Instructions for the task: Track down each line below containing the string "robot" and copy it.

--------------------

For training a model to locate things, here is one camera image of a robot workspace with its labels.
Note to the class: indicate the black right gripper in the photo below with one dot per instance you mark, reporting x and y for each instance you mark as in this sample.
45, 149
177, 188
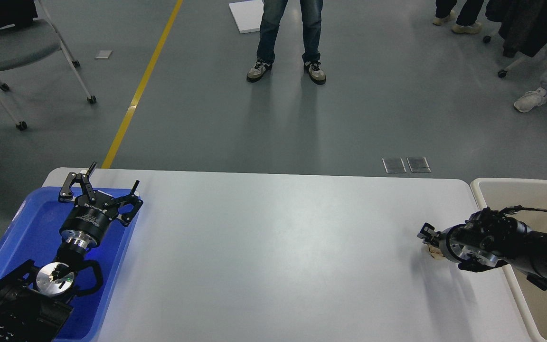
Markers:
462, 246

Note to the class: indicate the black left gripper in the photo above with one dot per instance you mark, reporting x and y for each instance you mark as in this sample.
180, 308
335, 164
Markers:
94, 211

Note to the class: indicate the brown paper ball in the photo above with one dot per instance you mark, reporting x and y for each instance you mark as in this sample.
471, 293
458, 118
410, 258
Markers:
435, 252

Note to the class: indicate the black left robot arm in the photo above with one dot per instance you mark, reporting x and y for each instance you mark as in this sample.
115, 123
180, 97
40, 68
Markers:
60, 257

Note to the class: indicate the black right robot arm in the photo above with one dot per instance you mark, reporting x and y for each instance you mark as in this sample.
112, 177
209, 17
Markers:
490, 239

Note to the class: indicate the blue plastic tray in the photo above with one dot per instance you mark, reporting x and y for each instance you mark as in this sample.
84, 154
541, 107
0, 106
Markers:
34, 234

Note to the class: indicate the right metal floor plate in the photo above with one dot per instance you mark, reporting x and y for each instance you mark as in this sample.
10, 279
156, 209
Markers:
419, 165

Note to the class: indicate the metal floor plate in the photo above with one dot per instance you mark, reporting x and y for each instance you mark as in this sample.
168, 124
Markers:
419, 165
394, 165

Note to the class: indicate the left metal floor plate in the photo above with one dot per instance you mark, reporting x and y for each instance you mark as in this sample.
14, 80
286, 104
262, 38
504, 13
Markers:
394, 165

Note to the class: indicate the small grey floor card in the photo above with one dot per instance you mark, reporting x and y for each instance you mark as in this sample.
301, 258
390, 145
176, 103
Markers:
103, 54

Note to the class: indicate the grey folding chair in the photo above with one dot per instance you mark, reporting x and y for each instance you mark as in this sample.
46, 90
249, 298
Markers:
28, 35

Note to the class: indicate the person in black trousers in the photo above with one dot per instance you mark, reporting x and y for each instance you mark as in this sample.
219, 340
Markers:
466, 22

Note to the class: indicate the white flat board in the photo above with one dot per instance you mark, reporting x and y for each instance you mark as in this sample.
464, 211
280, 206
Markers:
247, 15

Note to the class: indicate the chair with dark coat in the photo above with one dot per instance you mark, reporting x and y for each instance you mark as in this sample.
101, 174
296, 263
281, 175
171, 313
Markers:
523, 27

--------------------

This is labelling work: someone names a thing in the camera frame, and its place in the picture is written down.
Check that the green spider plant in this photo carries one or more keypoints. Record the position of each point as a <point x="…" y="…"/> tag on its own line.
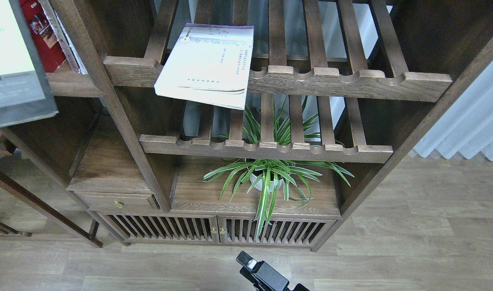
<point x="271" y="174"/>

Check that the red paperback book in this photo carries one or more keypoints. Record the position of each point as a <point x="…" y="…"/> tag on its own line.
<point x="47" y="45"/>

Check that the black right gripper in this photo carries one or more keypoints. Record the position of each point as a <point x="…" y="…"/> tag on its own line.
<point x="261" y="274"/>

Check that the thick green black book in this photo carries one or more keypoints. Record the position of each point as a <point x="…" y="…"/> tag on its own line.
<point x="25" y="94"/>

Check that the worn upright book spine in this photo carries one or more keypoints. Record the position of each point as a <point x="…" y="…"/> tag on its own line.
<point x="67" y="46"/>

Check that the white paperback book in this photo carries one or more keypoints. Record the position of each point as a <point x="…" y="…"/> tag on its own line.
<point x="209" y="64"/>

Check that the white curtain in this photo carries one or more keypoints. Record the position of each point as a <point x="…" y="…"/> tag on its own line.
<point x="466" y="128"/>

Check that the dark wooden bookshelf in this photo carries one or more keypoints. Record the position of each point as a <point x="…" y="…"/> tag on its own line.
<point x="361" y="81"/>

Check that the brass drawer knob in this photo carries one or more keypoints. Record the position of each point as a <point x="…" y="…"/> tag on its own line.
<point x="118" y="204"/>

--------------------

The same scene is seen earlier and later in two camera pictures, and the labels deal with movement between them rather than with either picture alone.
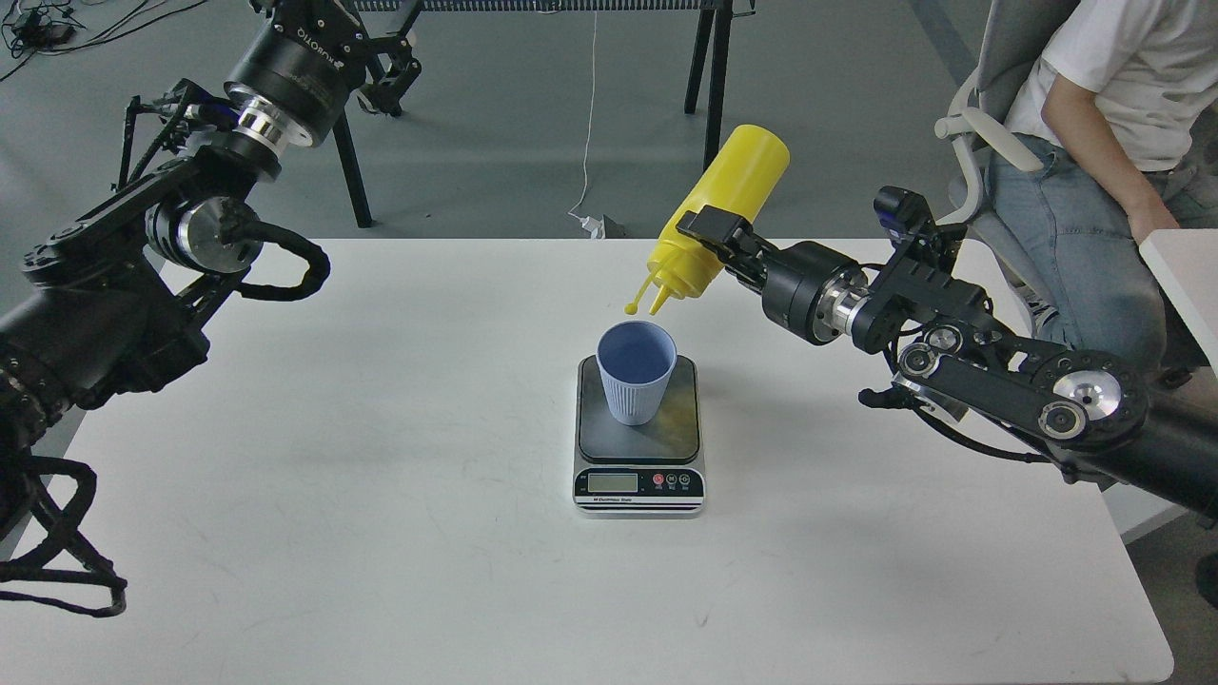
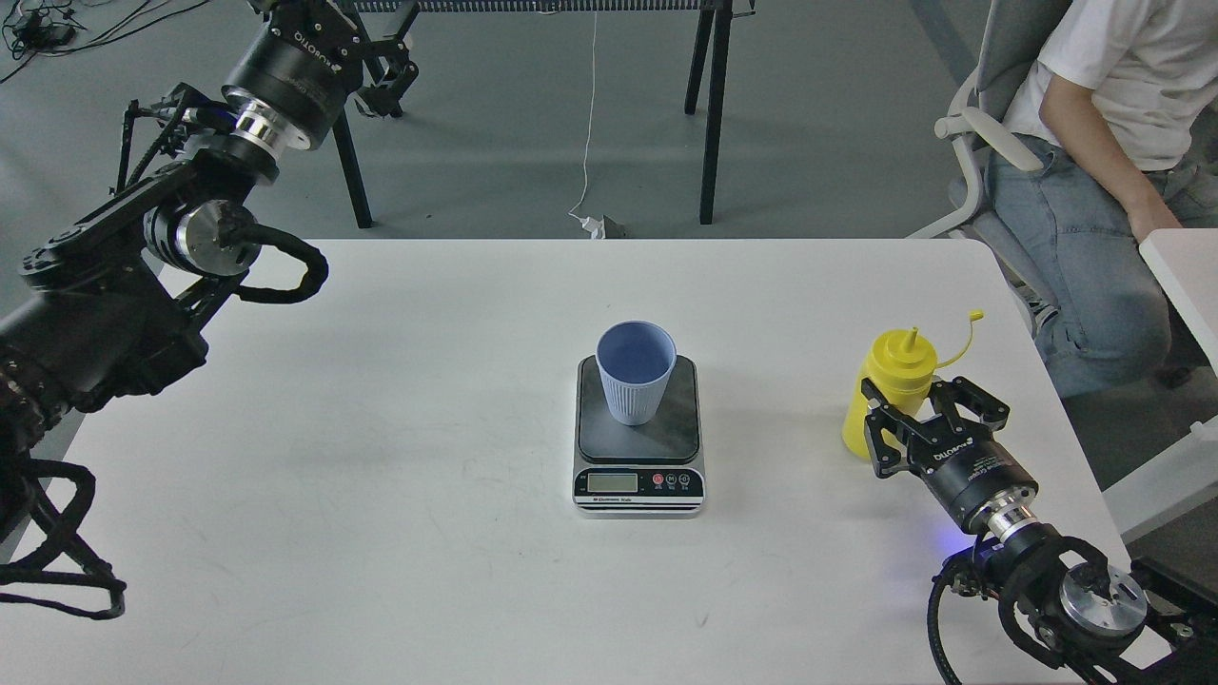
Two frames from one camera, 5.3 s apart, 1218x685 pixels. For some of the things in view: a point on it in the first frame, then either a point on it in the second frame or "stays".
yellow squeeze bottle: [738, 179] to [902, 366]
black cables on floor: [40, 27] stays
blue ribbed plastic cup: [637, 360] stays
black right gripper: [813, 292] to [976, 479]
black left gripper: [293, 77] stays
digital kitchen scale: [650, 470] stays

--------------------

Solution for this problem:
For training a model to locate things, here is one camera image of a robot workspace with its labels.
Note to the class: indicate the black left robot arm in the photo above with one dot per instance you mark, reporting x and y for each instance you mark as in this sample.
Note to the class: indicate the black right robot arm in the photo above with one dot per instance you mark, reporting x and y for each instance you mark as in this sample.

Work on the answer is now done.